In the past year, Indian stock markets have held strong compared to global peers. Shankar Sharma, joint managing director, First Global, tells Joydeep Ghosh that India will continue to outperform because of pent-up demand that will drive consumption and negativity around China. Excerpts:
FAANG stocks have been doing badly for quite some time. Do you see things worsening for them
The FAANG story was over last year itself. Now it’s more of the same. If you look at Amazon, its key market is the US, which is seeing some degree of slowdown. It does not have a significant presence in other markets. So, it was going to have a problem. Facebook has been hurting since last year itself. When there is recession, people will cut back on expenses and advertising. And I don’t think, things are going to revive for them in a hurry.
How do you see things panning out for India since it has held its own despite the global meltdown
So, here’s the thing. Performance relative to other markets is always a cyclical phenomenon. And the US markets did far better than India in the last 10-11 years — say, from 2009-10 onwards till last year. US was off the charts while India was a very poor performer, relatively speaking. In dollar terms, it was a zero-returns market for 10-11 years. In absolute rupee terms, it returned 4-5% — lower than fixed deposits. Now India’s outperformance will last for some time because these are long-term trends. And whichever way they go, they go for a long time.
Is there a decoupling?
No, there is no decoupling. It is simply cyclical. From that perspective, we can say that the US had decoupled from the rest of the world in the last 10-11 years. Just because decoupling, as a term, suits us right now we are saying it. Markets are cyclical and something that underperforms for a long time will do well in the worst period and vice versa.
Why do you think India will do better?
Since 2013-14, India’s GDP growth was on a decline and we were growing at 5-6%. Then, there were shocks to the economy due to the GST rollout and demonetisation. So, there was already a problem and with Covid, there has been a huge decline in consumption everywhere. Now, there is a cumulative pent-up demand from a billion consumers. That is now coming into play. And, at the same, by some fortunate confluence of events, China has become a pariah in the global arena, which is playing a big part in the feel-good part about India. Not to say that foreign institutional investors are demonstrating that with inflows, but the general perception relatively is that India should be looked at from a manufacturing standpoint since China is facing a lot of negativities. And due to these two factors, India will do well.

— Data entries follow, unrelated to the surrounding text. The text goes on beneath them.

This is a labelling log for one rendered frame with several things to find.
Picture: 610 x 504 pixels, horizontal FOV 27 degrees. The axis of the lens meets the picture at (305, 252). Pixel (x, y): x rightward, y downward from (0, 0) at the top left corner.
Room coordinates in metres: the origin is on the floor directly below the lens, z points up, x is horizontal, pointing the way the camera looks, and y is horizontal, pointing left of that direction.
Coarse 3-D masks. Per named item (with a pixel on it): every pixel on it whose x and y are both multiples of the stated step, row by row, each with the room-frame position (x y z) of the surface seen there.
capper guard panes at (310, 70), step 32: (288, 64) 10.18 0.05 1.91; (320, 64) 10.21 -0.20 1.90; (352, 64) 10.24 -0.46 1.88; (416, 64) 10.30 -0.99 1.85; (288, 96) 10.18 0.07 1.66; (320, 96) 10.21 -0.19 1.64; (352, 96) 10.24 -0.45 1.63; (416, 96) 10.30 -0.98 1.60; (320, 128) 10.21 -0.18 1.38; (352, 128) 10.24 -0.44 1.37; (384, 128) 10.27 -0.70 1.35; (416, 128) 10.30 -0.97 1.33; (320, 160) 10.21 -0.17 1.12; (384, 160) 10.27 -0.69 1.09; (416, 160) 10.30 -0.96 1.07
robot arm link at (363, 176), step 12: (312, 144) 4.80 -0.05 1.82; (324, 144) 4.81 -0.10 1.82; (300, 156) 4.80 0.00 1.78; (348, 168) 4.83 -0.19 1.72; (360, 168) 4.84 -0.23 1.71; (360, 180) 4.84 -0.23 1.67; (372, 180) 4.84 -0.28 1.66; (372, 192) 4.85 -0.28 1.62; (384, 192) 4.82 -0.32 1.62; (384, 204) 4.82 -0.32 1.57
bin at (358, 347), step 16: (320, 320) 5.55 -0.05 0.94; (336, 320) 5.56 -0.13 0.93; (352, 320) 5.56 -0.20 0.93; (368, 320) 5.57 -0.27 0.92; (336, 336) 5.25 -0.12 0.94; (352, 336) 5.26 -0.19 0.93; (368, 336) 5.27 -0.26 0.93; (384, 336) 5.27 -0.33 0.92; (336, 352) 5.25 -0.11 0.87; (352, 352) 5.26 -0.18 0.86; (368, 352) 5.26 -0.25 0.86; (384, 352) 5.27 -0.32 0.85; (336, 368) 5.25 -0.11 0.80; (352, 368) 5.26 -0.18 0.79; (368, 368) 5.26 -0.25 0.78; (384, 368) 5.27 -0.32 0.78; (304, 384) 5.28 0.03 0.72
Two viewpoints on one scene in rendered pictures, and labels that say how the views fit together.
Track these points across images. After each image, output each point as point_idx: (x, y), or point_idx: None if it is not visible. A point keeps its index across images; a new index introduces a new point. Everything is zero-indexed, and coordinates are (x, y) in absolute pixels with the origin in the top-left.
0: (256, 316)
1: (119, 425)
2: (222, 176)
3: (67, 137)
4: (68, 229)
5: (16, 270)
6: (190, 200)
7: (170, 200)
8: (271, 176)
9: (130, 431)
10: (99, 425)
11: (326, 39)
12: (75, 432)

So, you aren’t making any sector calls?
I am bullish on India relative to any other market for the foreseeable future. India stands to gain 100% from this global meltdown.
The IPO pipeline for the coming months is reasonably strong. How do you see this market performing?
I think the IPO market will be selectively good. If new-age companies want to ram down their IPOs, they won’t get much success because investors have now become wiser. There is no need for most new-age firms to get such inflated valuations. The pricing of these IPOs was so exorbitant and now that they are 50-60% down, people are saying they look good. But that’s nonsense. There are companies that had no business having market caps of Rs 1 trillion. Now, they are at Rs 50,000 crore, people are saying ‘oh, it is cheap’. Firms with revenues of Rs 2,000-3,000 crore and negligible profits should have market caps of Rs 2,000-3,000 crore. These are dressed-up firms with nothing fundamentally different from what has already been done. They are being made to look optically different now they are down significantly from their IPO prices.